Hetgeen de man thans nog aanvoert, brengt het hof niet tot een ander oordeel. De door de man overgelegde brief van ABN-AMRO is daartoe ontoereikend.
Het hof zal dan ook bepalen dat de man het bedrag ad € 102.771,- ineens aan de vrouw dient te voldoen.
7. De man heeft een brief van 21 oktober 2009 van de belastingdienst overgelegd, waaruit blijkt dat deze meer informatie behoeft, alvorens te kunnen meedelen welke fiscale consequenties de (wijze van ) uitkering aan de vrouw van het haar toekomende bedrag zal hebben.
Nu de vrouw in het midden laat of zij dit bedrag rechtstreeks wenst te ontvangen dan wel de man deze betaling dient te verrichten aan een door haar op te geven verzekeraar, zal het hof bepalen dat de man het bedrag dient te betalen op de door de vrouw aan te geven wijze.
Indien en voorzover de man ten gevolge van deze uitkering aan de vrouw zal worden geconfronteerd met een daaruit voorvloeiende belastingheffing, zal de vrouw gehouden zijn tot compensatie aan de man.

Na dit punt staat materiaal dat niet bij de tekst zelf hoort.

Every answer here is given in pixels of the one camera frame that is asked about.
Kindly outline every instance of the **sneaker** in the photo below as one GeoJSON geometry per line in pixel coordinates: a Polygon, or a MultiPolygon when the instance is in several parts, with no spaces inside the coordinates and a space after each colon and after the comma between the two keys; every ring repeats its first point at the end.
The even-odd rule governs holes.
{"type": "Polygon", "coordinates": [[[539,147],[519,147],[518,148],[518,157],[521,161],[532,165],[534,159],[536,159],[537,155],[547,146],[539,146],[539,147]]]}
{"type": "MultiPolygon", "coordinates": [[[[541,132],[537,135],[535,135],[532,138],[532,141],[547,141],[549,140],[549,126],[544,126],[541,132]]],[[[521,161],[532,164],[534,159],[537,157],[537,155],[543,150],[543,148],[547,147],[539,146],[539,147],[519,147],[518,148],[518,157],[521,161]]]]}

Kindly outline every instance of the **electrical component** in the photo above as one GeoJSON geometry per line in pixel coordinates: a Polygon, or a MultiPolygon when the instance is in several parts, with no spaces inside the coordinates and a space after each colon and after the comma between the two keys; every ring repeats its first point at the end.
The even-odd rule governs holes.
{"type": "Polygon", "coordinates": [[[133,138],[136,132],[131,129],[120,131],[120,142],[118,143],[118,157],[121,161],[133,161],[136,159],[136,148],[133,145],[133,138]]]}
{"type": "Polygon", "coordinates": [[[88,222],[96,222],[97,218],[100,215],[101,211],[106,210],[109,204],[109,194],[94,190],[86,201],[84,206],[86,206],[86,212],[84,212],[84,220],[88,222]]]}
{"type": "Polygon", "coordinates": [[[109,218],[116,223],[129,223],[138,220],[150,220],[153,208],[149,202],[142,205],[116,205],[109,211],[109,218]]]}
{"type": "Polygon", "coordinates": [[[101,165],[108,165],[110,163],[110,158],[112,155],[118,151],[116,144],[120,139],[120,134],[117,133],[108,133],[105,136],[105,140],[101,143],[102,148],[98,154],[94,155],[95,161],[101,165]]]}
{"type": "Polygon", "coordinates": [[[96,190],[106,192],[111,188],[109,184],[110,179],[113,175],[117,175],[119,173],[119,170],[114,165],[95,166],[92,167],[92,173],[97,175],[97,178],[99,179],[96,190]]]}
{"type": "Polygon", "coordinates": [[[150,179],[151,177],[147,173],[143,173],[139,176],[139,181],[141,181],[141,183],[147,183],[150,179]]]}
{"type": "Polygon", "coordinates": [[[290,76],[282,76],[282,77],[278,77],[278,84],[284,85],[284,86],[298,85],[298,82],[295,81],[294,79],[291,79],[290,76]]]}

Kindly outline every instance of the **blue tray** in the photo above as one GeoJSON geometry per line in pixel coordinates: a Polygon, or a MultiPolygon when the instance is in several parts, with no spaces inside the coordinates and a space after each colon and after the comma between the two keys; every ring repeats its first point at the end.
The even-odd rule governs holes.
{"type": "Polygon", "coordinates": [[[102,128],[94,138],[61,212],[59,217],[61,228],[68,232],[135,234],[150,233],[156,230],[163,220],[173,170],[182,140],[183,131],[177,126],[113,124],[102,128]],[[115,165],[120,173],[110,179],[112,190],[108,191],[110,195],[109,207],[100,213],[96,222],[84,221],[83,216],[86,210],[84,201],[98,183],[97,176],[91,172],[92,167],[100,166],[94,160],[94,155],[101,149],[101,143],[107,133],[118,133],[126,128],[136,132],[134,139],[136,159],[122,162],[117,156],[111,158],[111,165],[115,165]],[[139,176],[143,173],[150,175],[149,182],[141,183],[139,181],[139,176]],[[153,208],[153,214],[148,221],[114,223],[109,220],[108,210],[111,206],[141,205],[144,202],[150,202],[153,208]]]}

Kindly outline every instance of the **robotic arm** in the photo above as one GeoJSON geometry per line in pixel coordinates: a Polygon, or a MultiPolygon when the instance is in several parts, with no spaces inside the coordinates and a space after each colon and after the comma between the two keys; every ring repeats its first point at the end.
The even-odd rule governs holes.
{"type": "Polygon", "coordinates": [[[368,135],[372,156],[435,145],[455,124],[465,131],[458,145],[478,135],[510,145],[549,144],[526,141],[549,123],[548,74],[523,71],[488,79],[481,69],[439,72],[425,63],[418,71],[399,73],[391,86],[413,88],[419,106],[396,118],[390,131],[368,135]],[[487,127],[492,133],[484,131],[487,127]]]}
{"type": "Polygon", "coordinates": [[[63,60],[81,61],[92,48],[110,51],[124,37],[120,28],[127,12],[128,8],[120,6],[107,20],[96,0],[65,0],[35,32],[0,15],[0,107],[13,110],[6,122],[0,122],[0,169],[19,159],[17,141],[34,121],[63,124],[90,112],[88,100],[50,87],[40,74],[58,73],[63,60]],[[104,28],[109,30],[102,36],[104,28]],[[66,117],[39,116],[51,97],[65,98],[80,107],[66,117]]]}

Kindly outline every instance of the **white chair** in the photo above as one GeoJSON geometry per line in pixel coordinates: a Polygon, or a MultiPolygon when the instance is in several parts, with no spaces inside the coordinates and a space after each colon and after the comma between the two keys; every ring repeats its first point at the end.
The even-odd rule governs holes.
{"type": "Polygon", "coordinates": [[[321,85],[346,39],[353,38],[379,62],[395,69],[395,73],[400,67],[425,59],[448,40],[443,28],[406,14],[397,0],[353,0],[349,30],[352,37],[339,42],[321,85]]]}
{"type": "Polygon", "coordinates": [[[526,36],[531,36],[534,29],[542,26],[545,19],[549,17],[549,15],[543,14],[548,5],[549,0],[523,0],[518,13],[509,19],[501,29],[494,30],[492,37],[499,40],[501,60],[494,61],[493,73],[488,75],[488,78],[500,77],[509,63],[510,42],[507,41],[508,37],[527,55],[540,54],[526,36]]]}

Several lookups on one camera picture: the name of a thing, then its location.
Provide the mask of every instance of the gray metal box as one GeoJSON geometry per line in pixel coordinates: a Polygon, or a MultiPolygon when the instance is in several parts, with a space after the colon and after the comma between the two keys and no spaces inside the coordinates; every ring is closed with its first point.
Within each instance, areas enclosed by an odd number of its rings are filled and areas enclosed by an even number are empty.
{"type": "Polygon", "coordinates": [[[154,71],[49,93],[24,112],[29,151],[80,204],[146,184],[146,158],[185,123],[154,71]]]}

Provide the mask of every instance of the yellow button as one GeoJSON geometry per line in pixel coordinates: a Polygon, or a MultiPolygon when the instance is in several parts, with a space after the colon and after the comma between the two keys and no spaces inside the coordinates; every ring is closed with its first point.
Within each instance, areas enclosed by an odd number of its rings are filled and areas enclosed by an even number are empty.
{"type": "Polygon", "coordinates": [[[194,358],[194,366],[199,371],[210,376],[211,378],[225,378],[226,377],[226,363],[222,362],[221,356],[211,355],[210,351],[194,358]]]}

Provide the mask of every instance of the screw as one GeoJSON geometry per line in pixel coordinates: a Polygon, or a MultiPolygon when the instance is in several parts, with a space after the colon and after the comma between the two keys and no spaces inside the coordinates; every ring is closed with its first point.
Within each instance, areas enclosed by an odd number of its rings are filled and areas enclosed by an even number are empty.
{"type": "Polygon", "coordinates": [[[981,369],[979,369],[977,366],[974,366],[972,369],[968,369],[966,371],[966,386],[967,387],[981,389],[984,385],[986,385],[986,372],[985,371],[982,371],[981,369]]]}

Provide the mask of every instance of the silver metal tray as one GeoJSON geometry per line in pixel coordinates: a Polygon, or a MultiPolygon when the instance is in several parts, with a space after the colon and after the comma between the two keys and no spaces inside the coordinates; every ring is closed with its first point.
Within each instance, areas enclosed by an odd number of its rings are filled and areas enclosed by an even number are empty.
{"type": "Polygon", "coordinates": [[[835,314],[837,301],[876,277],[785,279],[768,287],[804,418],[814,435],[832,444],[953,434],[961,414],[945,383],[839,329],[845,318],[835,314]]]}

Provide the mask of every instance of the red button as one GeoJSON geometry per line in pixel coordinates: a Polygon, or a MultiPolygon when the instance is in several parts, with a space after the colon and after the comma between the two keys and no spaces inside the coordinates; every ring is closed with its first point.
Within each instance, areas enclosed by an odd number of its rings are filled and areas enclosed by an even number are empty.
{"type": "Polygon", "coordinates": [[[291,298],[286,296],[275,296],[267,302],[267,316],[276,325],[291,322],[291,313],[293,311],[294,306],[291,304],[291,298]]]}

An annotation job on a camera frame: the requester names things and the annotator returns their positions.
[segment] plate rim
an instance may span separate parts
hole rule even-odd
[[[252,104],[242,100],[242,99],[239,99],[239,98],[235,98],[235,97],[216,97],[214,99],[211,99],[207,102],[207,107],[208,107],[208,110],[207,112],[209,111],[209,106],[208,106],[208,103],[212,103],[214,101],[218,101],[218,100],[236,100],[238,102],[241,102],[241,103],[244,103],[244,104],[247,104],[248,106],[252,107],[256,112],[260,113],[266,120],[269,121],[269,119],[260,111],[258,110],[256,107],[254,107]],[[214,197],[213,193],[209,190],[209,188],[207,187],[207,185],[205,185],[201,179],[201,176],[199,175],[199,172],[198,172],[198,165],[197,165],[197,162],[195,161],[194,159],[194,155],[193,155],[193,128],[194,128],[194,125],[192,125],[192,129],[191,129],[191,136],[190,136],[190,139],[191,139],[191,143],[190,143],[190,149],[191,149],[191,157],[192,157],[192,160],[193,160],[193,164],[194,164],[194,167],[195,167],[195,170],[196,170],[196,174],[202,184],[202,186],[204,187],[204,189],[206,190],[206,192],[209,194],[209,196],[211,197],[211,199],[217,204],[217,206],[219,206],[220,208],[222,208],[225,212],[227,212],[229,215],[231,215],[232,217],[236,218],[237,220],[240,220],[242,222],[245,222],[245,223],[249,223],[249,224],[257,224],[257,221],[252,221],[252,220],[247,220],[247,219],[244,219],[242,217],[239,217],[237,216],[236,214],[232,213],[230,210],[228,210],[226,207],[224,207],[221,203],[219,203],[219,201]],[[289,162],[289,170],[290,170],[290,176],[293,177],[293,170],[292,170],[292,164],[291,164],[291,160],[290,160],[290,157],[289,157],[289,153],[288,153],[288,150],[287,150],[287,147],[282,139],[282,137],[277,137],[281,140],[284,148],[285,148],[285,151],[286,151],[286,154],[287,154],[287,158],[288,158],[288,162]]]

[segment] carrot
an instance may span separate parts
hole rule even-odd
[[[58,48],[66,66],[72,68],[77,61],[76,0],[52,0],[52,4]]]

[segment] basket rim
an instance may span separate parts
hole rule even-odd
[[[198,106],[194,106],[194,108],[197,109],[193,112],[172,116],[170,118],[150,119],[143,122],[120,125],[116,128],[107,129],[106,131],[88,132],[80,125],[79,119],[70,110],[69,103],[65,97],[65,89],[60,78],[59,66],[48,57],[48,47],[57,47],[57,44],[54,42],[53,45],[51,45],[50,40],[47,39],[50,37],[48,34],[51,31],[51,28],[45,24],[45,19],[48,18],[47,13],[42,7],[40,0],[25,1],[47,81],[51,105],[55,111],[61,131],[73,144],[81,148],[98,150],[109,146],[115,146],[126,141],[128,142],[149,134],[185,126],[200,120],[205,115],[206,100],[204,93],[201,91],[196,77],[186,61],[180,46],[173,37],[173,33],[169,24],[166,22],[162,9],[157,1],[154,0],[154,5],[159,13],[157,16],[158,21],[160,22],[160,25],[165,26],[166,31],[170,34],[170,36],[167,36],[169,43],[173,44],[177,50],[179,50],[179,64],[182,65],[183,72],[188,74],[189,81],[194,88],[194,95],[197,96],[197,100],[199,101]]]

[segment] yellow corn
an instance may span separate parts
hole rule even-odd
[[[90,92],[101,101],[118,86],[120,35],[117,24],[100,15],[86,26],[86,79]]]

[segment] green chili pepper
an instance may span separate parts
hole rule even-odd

Partijen dienen daarover in dat geval met elkaar in overleg te treden. Ten overvloede overweegt het hof dat, indien de vrouw een belastingaanslag krijgt opgelegd vanwege deze uitkering, deze zonder verrekening met de man voor haar rekening komt.
8. Mitsdien beslist het hof als volgt.
BESLISSING OP HET PRINCIPALE EN HET INCIDENTEEL HOGER BEROEP
Het hof:
bepaalt dat de man, terzake van de toedeling van de rechten uit de stamrechtovereenkomst van de man met [X] B.V. aan hem, aan de vrouw zal uitkeren een bedrag van € 102.771,-, op een door de vrouw aan de man op te geven bankrekeningnummer, ten name van haarzelf dan wel een door haar aan de man op te geven verzekeraar;
verklaart deze beschikking tot zover uitvoerbaar bij voorraad;
wijst af het in hoger beroep meer of anders verzochte.
Deze beschikking is gegeven door mrs. Mink, Dusamos en Mulder, bijgestaan door mr. Vergeer-van Zeggeren als griffier, en uitgesproken ter openbare terechtzitting van 13 januari 2010.